Typically, happiness surveys ask respondents to choose from a selection of potential phrases to describe how they are feeling, then convert these answers into numerical amounts. "We know the spaces between inch or centimeter markings on a ruler are the same, as are the spaces between degrees on a thermometer," White observes in his book. "But we shouldn't have any confidence that the difference between zero as 'utterly unhappy' and one as 'fairly unhappy' has any particular meaning, much less the same meaning as the difference between one as 'fairly unhappy' and two as 'neither happy nor unhappy.'"
As arbitrary as these transmutations may be, they offer the appearance of precision. And that precision-and the seeming knowledge and insight it implies-legitimates intervention. If we can determine that banning all car traffic for one day each month in a given test city leads to a 0.5 percent uptick in Average Regional Happiness, aren't we compelled, and perhaps even morally obligated, to implement this tactic on a national scale?
Alas, the quantified state's interventionist mandate remains just as presumptuous in cases where the data is more solid—say Gross National Electrodermal Response or Aggregate Shower Hours. "All measures-including [gross national product]-are outcome-oriented measures that in my view are irrelevant to proper governance," White declares. "Government should be guaranteeing just and fair and free processes for people to make choices and live lives of their own choosing, without harming anyone else. Even with GDP-let's say that GDP falls by 2.1 percent one quarter. If you take the viewpoint that that decline was the result of decisions made voluntarily, under relatively good information, what does it matter if it fell? What right does the government have to say, 'This collective mass of decisions people made weren't good enough, so we're going to fix that'?"
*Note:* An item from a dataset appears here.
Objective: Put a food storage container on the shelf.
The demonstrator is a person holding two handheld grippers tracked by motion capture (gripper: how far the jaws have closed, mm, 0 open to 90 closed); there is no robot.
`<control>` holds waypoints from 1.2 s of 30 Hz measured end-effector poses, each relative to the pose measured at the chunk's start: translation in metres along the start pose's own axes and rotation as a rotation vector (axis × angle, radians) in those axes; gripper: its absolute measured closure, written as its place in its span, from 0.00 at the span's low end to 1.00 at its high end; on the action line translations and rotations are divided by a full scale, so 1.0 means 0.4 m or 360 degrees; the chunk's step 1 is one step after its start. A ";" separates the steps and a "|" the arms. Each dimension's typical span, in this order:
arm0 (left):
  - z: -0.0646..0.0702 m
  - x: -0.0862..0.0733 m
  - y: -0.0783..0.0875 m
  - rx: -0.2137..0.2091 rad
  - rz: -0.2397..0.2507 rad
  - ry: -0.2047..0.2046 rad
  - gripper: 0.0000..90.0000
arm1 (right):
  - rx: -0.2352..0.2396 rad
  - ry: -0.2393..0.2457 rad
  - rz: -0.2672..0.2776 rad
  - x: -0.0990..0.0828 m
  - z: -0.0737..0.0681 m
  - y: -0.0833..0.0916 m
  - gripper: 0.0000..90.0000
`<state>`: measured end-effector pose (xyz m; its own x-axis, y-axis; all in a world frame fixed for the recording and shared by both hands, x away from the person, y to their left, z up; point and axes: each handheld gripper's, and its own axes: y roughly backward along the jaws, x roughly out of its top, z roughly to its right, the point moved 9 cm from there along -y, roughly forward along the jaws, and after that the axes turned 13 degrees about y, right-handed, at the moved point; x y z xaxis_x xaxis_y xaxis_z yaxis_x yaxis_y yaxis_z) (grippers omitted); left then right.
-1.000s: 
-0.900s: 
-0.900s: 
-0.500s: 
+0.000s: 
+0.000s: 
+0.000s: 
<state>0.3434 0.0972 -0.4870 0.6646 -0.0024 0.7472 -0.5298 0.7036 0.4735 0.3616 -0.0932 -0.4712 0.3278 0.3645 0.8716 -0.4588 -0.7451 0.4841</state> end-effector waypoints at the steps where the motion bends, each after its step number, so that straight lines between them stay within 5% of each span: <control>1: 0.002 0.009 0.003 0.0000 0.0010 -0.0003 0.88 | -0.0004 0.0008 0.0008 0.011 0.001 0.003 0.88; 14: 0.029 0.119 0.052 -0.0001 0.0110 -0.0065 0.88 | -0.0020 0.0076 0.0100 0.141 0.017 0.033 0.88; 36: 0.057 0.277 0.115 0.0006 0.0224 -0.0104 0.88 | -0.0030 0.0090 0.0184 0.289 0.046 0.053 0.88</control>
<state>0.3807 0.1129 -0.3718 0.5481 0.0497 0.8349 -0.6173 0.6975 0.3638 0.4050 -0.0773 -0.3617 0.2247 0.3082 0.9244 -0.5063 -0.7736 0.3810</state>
But how likely is it that government policy makers at any level will decide to check their ambitions when it's getting easier and easier to collect and/or manufacture data that legitimizes increasingly proactive behavior? If anything, the idea that government should adopt such tactics will only become more commonplace. After all, it's what Google does. It's what Facebook does. If the Department of Health and Human Services is going to pour millions into combatting obesity, why not measure outcomes? And once we understand what influences those outcomes, shouldn't we deploy tactics that help deliver the intended results?
The problem is that such thinking imposes a viewpoint about what's "right" or what's "best" upon myriad individual lives. A state that emphasizes processes over outcomes is a pluralist state, whose citizens have the freedom to define and pursue happiness in their own particular fashion. A quantified state optimizes outcomes by narrowing possibilities—and establishing "efficiency and uplift for all" as the new national mandate. You don't need a sophisticated sensor network to register that as a step backward.